Older adults with Alzheimer's disease who are receiving treatment with acetylcholinesterase inhibitors (AChEIs) appears to have a small reduction in the risk of age-related macular degeneration (AMD), as reported in a study.
The study included 21,823 veterans with Alzheimer's disease (mean age 72.3 years, 97.7 percent men), among whom 12,847 were exposed to an AChEI, 4,898 patients were exposed to memantine, and 8,486 were untreated.
Cox hazards regression analysis showed that every additional year of AChEI treatment conferred a 4-percent protection against AMD (hazard ratio [HR], 0.96; 95 percent confidence interval [CI], 0.93–0.99). Other factors that showed an association with AMD development included older age and being White or of other/unknown race versus being Black.
A propensity score–matched analysis that included 4,821 patients each in the AChEI-treated and untreated groups was also conducted. Compared with the AChEI group, the untreated group had a higher number of eye examination visits/clinic visits per year (median, 1.5 vs 1.32). Patients in the AChEI group consistently had lower cumulative AMD incidence over the follow-up period (p<0.001).

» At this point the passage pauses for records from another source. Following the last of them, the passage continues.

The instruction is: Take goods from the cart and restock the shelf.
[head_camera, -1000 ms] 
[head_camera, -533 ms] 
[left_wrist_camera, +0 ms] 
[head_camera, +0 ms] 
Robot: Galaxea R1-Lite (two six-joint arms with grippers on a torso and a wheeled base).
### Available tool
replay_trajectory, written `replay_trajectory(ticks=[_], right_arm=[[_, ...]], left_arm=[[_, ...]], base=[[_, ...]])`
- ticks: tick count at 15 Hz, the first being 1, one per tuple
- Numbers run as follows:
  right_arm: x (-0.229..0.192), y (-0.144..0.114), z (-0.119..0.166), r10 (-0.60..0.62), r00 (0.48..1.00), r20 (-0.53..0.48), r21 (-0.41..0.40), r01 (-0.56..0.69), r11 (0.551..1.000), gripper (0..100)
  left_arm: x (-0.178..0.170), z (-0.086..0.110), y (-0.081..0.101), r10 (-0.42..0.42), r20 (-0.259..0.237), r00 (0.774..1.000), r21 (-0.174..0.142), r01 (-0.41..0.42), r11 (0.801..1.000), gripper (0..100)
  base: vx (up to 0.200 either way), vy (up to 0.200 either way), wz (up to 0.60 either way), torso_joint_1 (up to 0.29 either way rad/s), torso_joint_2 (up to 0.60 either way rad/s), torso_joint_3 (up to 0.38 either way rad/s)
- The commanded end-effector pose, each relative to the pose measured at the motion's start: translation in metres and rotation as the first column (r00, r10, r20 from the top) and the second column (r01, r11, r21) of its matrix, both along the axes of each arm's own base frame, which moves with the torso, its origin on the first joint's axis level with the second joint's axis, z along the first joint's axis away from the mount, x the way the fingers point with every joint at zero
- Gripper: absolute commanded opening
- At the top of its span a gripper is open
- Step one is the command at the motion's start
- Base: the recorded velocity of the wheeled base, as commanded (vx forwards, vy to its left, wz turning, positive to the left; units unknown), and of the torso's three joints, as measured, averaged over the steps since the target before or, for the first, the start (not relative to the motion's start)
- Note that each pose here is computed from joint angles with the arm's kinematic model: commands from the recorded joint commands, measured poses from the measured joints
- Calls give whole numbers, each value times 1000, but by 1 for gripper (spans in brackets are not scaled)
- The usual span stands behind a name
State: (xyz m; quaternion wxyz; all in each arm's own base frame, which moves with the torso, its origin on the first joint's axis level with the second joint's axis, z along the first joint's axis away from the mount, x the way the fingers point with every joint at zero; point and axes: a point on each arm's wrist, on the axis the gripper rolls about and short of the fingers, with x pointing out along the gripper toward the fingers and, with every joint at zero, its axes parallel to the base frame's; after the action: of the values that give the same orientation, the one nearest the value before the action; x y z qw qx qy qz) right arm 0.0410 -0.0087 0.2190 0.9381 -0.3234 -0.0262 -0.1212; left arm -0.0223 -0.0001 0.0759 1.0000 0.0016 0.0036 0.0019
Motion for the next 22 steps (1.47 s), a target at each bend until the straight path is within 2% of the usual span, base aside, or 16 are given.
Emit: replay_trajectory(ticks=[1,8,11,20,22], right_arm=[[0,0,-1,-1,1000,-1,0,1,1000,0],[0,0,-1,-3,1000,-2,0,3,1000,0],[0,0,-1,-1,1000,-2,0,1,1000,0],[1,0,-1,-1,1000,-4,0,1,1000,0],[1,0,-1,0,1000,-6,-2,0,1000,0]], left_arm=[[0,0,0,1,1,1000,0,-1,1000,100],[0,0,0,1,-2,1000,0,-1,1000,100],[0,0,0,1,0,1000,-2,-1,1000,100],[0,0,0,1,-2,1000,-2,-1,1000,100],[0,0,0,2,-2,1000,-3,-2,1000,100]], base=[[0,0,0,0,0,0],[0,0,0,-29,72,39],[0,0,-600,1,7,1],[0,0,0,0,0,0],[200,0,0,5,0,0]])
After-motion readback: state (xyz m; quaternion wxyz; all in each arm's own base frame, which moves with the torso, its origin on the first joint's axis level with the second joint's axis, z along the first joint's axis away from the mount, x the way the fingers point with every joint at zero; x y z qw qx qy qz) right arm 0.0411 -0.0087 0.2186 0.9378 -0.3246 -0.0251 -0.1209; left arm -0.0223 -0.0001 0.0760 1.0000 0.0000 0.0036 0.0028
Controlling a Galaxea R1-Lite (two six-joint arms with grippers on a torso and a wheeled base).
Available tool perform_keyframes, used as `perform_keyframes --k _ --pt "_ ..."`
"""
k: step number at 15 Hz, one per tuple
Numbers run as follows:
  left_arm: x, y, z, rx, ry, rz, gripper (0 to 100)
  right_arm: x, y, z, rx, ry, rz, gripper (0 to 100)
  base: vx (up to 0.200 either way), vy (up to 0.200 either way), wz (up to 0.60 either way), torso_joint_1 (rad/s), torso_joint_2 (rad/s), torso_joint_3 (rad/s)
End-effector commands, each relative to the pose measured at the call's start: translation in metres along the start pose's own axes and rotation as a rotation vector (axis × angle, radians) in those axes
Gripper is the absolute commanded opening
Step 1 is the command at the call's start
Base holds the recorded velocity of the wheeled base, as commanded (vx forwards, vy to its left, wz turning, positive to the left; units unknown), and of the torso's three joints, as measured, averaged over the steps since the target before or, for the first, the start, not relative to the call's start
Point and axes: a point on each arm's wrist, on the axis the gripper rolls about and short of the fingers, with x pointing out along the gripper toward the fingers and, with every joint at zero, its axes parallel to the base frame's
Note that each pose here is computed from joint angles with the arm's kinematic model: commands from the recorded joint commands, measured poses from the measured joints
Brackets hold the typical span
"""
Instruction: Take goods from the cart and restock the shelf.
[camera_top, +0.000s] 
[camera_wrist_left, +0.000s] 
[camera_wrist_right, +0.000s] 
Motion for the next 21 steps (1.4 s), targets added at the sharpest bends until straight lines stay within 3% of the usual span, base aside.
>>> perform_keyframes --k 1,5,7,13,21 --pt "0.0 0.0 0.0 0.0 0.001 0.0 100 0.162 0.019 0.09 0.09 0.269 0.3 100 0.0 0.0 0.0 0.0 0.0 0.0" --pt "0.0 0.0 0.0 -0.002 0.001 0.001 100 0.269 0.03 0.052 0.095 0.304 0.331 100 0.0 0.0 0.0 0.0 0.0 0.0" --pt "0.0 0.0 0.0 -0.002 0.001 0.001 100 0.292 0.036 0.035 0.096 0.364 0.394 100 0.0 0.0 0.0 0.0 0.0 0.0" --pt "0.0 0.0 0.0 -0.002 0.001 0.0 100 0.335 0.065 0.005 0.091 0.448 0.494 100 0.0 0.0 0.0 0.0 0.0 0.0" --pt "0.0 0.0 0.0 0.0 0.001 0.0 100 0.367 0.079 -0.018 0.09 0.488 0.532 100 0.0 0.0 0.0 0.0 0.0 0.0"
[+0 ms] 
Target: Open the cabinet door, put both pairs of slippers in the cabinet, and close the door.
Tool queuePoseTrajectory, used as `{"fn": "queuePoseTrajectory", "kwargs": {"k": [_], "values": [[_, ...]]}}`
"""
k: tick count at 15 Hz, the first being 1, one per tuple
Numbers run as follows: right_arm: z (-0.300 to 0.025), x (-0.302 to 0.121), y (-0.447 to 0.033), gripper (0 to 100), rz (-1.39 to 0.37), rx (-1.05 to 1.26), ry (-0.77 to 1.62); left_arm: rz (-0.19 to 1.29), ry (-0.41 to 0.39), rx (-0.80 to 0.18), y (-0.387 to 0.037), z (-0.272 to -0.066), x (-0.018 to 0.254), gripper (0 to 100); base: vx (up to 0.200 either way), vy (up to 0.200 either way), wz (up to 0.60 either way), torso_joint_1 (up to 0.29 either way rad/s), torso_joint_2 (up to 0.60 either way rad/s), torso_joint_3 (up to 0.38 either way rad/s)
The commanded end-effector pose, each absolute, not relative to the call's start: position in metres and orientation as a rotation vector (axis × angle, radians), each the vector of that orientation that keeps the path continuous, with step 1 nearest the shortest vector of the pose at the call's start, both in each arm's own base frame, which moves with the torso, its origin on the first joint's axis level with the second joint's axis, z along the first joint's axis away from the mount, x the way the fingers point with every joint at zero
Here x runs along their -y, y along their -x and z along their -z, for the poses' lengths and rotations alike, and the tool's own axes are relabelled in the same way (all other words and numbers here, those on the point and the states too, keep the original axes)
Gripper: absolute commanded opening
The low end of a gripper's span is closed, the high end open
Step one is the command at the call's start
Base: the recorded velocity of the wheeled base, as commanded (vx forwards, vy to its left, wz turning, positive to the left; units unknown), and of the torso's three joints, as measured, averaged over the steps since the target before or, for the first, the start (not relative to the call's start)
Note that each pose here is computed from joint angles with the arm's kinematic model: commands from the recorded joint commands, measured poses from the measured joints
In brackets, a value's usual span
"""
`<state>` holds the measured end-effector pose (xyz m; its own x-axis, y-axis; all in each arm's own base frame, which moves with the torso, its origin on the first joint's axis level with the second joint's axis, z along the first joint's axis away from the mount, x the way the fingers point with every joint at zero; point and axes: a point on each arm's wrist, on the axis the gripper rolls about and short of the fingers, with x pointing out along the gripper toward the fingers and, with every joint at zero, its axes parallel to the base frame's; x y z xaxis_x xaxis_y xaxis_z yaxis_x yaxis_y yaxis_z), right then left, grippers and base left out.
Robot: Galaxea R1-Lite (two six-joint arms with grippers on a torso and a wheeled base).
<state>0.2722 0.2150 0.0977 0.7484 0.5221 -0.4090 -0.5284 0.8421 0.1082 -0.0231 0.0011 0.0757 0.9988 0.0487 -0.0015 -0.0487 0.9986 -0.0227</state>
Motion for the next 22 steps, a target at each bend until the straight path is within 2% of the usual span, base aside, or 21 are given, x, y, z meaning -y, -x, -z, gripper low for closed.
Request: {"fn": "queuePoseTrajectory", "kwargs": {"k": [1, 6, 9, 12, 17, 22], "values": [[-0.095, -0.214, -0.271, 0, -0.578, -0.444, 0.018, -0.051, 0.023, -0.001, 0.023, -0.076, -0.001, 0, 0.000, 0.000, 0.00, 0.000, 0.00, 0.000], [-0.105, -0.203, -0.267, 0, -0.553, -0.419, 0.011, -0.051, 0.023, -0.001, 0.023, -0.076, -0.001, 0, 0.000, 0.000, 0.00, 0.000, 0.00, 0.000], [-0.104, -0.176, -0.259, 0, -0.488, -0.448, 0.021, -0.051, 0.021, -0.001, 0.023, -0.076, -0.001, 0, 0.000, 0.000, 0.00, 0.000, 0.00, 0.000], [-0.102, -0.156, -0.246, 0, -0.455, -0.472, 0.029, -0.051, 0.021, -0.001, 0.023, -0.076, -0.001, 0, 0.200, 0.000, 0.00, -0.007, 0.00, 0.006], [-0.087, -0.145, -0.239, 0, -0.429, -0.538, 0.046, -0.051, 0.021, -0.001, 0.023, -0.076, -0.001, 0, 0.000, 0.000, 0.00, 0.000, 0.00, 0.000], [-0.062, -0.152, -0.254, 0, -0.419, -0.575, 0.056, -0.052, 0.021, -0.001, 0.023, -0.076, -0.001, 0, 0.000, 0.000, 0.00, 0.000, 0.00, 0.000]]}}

Multivariable Cox models showed results consistent with the initial analysis. Every additional year of AChEI treatment was associated with a 6-percent lower risk of AMD (HR, 0.94, 95 percent CI, 0.89–0.99). Factors associated with a higher risk of AMD were age (HR, 1.08, 95 percent CI, 1.06–1.09), White race (HR, 2.96, 95 percent CI, 2.13–4.10), and other/unknown race (HR, 2.84, 95 percent CI, 1.94–4.16).
Randomized clinical trials are warranted to establish a cause-and-effect relationship and validate the findings across diverse populations.